Morning is either the period from sunrise to noon, or the period from midnight to noon. In the first definition it is preceded by the twilight period of dawn, and there are no exact times for when morning begins (also true of evening and night) because it can vary according to one's latitude, and the hours of daytime at each time of year. However, morning strictly ends at noon, when afternoon starts.

Morning precedes afternoon, evening, and night in the sequence of a day. Originally, the term referred to sunrise.

==Etymology==
The Late Modern English words morning and tomorrow began in Early Middle English as morwening, developing into morwen, then morwe, and eventually morrow. English, unlike some other languages, has separate terms for morning and tomorrow, despite their common root. Other languages, like Dutch, Scots and German, may use a single word – morgen – to signify both morning and tomorrow.

==Significance==
=== Cultural significance===

Some languages that use the time of day in greeting have a special greeting for morning, such as the English good morning. The appropriate time to use such greetings, such as whether it may be used between midnight and dawn, depends on the culture's or speaker's concept of morning. The use of good morning is ambiguous, usually depending on when the person woke up.

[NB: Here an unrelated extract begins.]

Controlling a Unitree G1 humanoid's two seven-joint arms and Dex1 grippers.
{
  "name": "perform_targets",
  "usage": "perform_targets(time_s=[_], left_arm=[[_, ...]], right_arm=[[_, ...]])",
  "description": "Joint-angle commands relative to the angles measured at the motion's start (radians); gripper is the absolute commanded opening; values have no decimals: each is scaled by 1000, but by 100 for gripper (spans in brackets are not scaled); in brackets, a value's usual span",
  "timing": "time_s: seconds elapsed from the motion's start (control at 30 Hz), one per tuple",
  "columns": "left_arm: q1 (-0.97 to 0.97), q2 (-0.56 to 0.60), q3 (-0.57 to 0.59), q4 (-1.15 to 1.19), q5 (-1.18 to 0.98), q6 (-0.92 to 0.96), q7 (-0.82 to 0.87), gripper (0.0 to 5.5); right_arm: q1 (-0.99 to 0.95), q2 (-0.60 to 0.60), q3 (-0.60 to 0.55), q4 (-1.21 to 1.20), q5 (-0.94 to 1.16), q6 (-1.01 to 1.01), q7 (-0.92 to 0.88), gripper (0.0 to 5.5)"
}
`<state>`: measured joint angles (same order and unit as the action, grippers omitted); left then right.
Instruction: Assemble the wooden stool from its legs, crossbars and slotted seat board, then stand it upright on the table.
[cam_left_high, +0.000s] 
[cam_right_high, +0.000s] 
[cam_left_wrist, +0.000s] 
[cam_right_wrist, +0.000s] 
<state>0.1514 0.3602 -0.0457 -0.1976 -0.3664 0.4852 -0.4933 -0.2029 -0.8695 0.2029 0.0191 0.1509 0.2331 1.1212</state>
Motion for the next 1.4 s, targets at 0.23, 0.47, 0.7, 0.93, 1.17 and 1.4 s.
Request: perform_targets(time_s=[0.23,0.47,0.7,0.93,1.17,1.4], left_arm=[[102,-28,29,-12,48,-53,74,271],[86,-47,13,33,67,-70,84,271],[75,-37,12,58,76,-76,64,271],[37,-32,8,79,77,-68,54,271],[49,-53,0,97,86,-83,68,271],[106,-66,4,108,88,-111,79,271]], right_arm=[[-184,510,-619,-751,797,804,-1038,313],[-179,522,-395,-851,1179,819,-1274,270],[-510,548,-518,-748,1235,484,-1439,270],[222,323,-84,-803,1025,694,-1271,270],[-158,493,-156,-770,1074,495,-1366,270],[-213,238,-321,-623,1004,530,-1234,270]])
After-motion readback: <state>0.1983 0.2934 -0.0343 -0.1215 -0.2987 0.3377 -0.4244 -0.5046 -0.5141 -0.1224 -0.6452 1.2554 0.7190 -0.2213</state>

Many people greet someone with the shortened "morning" rather than "good morning". It is used as a greeting, never a farewell, unlike good night which is used as the latter. To show respect, one can add the addressee's last name after the salutation: "Good morning, Mr. Smith."

====Religion====
In the Genesis creation narrative, the passage from each stage of creation to the next is marked by the coming of an evening and a morning. In the Bible, the resurrection of Jesus is said to have been discovered "early in the morning of the first day of the week".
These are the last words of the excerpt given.